Pub ban for teenager who smashed victim’s skull in horror attack

Burnley Crown Court
Burnley Crown Court

A TEENAGER who attacked a man for nothing and left him with a smashed skull in a New Year’s Eve outburst kept his freedom.

Burnley Crown Court heard how Kyle Morgan had punched Paul McLoughlin after picking a fight with a group of youths in a pub in Colne and being thrown out.

The victim fell into some railings and went to the floor while the defendant ran off. Mr McLoughlin was unconscious and there was frothy blood coming from his mouth and blood from the back of his head. The victim, who suffered a five centimetre gash on his scalp, was discharged from hospital but had to go back on January 2nd, because of fluid leaking from his right ear. A scan revealed a chip bone at the base of his skull and internal bleeding.

Morgan, who had a record for violence despite his tender years and had been on licence, should have been recalled afterwards, but hadn’t been. He had admitted inflicting grievous bodily harm. The defendant (18), then of Castle Street, Nelson, was given 50 weeks in jail, suspended for 18 months, with 18 months supervision and alcohol treatment.

He was also banned from premises selling or serving alcohol for a year and must obey an 8 p.m. to 7 a.m. curfew for six months. He was ordered to pay £500 compensation.
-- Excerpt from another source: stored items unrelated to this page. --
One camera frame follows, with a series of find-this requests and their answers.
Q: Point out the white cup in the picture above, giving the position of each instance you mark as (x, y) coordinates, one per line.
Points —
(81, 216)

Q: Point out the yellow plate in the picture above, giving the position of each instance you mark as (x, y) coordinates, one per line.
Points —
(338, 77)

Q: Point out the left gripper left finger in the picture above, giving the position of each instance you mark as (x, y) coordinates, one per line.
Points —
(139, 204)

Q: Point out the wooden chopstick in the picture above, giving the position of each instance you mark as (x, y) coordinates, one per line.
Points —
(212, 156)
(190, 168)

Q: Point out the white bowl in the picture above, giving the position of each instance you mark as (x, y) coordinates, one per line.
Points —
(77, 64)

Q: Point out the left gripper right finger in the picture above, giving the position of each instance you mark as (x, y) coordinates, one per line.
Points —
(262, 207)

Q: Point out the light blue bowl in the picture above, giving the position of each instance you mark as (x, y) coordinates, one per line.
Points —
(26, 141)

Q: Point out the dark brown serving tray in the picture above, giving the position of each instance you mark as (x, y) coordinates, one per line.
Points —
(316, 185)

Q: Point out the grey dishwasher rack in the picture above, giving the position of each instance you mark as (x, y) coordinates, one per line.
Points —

Sentencing, Recorder Andrew Long, who had had to consider if Morgan was dangerous, said he was going to give him one last chance because he was impressed by the steps he had taken to put his life in order.

The judge told the defendant: “It’s fortunate for you Mr McLoughlin made a good recovery. He could equally well have died, in which case you would have been going to prison for a very long time indeed.”

Mr David Macro (prosecuting) said after the assault, the victim was given antibiotics and it was believed the injury would fully heal. The defendant was arrested on February 22nd and made no comment.

Morgan had a record going back to 2008 and which included grievous bodily harm with intent and two offences of assault causing actual bodily harm.

Mr Martin Hackett, for Morgan, said the offence was nasty, the one punch had serious consequences and it crossed the custody threshold by some distance.

Since being bailed, Morgan had turned his life around, he had a job and there was considerable hope for the future if he continued to accept the assistance of those who cared for him and loved him. The barrister added: “His record and this aside, it would seem he is a young man of potential.”